AIM OF THE TASK ▸
In the data below, find the line containing "- Here x runs", then set down that line and every later line up to and including the line containing "- Gripper opening", exactly.

[Items from a data source]
----------

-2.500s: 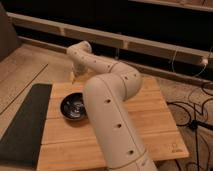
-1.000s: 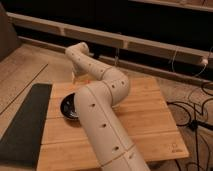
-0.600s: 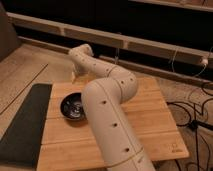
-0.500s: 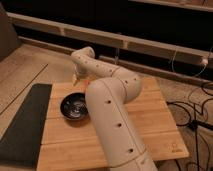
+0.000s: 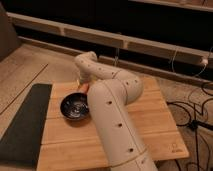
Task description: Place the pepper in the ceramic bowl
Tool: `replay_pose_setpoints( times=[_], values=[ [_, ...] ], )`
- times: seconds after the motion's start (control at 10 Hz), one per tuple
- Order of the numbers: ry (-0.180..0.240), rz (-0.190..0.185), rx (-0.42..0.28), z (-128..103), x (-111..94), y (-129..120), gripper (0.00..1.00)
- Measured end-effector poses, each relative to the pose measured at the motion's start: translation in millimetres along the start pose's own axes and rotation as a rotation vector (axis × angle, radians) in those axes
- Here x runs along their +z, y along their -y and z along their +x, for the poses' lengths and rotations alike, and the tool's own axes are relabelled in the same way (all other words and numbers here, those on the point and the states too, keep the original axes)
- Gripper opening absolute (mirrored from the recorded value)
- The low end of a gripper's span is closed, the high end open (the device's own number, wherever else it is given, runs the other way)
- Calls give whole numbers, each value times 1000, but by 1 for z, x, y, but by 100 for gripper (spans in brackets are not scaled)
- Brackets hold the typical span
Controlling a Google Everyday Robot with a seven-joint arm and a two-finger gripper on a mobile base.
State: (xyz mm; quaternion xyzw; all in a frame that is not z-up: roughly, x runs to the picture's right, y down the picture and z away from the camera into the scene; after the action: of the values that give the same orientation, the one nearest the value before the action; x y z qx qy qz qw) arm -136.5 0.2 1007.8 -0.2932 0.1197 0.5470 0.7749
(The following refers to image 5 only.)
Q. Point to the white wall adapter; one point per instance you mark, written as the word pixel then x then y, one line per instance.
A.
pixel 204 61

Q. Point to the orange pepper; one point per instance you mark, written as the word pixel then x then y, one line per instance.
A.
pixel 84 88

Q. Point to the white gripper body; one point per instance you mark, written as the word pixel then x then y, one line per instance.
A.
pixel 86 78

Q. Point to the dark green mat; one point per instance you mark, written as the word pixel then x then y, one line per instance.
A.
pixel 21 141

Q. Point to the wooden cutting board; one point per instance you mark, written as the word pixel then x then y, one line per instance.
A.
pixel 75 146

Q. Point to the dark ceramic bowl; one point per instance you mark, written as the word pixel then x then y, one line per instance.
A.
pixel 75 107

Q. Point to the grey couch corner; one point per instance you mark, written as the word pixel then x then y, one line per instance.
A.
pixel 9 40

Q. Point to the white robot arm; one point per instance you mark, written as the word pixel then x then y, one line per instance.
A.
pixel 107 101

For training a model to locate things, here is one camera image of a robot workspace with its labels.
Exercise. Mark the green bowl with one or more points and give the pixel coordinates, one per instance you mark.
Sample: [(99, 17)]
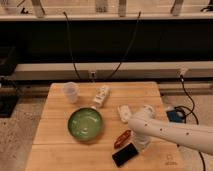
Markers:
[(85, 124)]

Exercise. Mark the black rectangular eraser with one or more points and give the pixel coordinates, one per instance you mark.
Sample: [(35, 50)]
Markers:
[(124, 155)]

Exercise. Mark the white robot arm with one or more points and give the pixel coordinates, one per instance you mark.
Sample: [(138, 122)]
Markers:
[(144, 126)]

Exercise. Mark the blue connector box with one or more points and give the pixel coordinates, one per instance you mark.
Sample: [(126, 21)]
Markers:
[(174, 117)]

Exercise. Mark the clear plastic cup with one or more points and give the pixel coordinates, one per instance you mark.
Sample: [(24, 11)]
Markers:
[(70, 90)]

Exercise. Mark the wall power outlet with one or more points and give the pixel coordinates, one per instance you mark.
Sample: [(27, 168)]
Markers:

----------

PROBLEM SOLUTION ▸
- Here x runs along their +z, y along their -y and z along their +x, for the poses' lengths and rotations alike, and the tool's own axes are relabelled in the same way (all other words and numbers here, those on the point and the states too, keep the original axes)
- Gripper opening absolute (mirrored from the recorded value)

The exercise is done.